Small flame wandering
on its wick.
2.
I had wanted
intimacy, for you to see
what I saw
in my mirror.
3.
Pleasure preferred
in semblance,
sibilance
--Rae Armantrout
"There Are Birds Here"
For Detroit
There are birds here,
so many birds here
is what I was trying to say
when they said those birds were metaphors
for what is trapped
between buildings
and buildings. No.
The birds are here
to root around for bread
the girl's hands tear
and toss like confetti. No,
I don't mean the bread is torn like cotton,
I said confetti, and no
not the confetti
a tank can make of a building.
I mean the confetti
a boy can't stop smiling about
and no his smile isn't much
like a skeleton at all. And no
his neighborhood is not like a war zone.
I am trying to say
his neighborhood
is as tattered and feathered
as anything else,
as shadow pierced by sun
and light parted
by shadow-dance as anything else,
but they won’t stop saying
how lovely the ruins,
how ruined the lovely
children must be in that birdless city.
--Jamaal May
"Poetry wants to make things mean more than they mean, says someone, as if we knew how much things meant, and in what unit of measure."
--Rae Armantrout
"Odd as it may seem, I am my remembering self, and the experiencing self, who does my living, is like a stranger to me."

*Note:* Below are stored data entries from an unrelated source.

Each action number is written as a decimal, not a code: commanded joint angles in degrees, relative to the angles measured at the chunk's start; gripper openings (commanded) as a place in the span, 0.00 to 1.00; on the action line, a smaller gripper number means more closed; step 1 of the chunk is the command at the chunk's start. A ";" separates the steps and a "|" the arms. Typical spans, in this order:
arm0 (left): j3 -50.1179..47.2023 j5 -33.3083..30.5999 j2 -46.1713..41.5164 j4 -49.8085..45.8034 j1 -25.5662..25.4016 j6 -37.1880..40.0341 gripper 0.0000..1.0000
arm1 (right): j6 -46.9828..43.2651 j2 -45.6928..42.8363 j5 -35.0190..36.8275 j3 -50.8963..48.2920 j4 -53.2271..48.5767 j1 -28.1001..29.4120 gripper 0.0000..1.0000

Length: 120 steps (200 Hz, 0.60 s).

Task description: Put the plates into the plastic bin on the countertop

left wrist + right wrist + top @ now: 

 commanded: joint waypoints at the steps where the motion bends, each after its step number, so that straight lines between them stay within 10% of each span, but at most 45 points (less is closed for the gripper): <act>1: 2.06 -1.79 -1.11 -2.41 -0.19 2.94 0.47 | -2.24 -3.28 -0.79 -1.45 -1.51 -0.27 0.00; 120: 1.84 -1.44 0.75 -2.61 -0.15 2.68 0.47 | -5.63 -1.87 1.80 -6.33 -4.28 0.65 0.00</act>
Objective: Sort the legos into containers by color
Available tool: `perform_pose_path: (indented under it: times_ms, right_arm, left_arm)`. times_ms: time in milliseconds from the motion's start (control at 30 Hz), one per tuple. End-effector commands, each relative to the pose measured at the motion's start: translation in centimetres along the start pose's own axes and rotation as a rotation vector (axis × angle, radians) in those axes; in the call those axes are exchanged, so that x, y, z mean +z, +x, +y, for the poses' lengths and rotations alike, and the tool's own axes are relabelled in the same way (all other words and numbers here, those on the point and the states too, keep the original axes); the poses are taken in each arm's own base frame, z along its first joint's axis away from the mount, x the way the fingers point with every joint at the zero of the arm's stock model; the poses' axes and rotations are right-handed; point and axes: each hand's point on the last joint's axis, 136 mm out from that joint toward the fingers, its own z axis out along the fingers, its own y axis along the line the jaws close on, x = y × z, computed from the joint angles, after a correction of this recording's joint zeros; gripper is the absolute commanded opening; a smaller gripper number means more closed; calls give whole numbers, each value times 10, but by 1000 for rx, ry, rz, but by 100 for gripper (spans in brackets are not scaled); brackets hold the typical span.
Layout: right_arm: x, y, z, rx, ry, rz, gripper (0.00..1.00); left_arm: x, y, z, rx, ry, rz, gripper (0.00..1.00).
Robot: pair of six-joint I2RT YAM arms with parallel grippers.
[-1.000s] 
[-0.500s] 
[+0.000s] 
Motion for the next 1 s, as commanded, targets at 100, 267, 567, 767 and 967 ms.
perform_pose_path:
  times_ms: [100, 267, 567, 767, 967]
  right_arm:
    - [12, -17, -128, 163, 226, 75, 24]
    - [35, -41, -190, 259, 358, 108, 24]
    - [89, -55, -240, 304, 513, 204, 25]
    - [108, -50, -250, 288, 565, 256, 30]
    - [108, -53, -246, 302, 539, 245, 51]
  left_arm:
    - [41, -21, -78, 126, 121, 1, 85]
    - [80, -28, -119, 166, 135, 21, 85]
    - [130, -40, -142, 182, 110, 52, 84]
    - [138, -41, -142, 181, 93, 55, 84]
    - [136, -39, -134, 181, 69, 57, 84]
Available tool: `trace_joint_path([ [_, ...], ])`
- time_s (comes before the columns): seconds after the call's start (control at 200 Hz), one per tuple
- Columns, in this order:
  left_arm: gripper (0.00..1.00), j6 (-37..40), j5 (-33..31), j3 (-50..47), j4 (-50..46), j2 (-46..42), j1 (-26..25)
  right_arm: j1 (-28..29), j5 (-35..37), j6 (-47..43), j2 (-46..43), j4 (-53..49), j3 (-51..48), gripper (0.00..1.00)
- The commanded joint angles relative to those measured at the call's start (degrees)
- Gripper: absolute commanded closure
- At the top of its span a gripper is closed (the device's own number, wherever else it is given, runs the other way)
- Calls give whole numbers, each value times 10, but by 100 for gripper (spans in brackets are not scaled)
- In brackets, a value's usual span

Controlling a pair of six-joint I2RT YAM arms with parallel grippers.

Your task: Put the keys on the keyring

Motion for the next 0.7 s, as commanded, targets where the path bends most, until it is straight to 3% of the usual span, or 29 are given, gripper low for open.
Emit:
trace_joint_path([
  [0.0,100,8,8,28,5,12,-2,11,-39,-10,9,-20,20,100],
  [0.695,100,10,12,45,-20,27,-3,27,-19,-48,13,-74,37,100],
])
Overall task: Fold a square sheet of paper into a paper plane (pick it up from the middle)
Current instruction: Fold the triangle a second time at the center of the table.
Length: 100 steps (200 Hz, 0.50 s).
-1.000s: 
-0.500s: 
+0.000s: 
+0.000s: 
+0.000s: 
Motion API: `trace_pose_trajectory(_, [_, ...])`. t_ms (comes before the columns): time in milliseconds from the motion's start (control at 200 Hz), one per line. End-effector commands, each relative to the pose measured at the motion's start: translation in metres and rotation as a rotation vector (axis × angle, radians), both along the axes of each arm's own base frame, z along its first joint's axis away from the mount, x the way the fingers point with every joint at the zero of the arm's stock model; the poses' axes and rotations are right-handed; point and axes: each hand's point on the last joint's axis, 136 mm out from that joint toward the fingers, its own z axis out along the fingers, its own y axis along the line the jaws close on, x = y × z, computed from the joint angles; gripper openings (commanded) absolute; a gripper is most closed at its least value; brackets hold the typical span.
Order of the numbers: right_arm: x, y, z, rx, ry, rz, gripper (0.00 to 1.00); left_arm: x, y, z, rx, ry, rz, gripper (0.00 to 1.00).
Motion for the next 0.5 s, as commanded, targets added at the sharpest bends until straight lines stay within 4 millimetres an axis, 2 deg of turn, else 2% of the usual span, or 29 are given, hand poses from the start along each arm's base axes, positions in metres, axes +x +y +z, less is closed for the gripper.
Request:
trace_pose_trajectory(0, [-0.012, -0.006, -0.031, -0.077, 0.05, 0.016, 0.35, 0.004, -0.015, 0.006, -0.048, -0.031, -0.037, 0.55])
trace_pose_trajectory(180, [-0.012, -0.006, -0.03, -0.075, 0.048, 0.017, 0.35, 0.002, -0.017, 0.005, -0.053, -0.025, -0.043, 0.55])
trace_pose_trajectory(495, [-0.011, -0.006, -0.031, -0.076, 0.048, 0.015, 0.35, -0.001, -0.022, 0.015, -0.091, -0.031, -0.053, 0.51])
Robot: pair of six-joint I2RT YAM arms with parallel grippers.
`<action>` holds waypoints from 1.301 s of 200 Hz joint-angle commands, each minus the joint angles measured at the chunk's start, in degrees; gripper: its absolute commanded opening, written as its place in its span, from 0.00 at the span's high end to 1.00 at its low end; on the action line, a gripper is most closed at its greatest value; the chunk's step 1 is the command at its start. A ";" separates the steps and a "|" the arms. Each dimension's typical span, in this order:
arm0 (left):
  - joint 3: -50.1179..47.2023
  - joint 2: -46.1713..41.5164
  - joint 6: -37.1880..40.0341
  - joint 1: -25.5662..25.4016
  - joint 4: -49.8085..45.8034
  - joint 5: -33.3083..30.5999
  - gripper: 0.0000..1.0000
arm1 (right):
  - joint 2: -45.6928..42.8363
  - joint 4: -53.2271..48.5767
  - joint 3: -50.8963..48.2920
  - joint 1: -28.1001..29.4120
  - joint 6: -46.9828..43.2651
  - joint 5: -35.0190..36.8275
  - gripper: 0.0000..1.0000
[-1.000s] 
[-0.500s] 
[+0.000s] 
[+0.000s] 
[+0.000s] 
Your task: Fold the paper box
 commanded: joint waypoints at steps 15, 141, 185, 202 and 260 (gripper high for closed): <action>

--Daniel Kahneman, Thinking, Fast and Slow
"What is a quote? A quote (cognate with quota) is a cut, a section, a slice of someone else's orange. You suck the slice, toss the rind, skate away."
--Anne Carson, "Foam (Essay with Rhapsody): On the Sublime with Longinus and Antonioni"
"[...] in trying to heal that wound that never heals, lies the strangeness, the inventiveness of a man's work."
--García Lorca, "Theory and Play of the Duende," translated by A. S. Kline
"The Muse stirs the intellect, bringing a landscape of columns and an illusory taste of laurel, and intellect is often poetry's enemy, since it limits too much, since it lifts the poet into the bondage of aristocratic fineness, where he forgets that he might be eaten, suddenly, by ants, or that a huge arsenical lobster might fall on his head--things against which the Muses who inhabit monocles, or the roses of lukewarm lacquer in a tiny salon, have no power.
"Angel and Muse come from outside us: the angel brings light, the Muse form (Hesiod learnt from her). Golden bread or fold of tunic, it is her norm that the poet receives in his laurel grove. While the duende has to be roused from the furthest habitations of the blood."
--García Lorca, "Theory and Play of the Duende," translated by A. S. Kline
"I believe that words uttered in passion contain a greater living truth than do those words which express thoughts rationally conceived. It is blood that moves the body. Words are not meant to stir the air only: they are capable of moving greater things."
--Natsume Soseki, Kokoro
"The more I wonder, the more I love."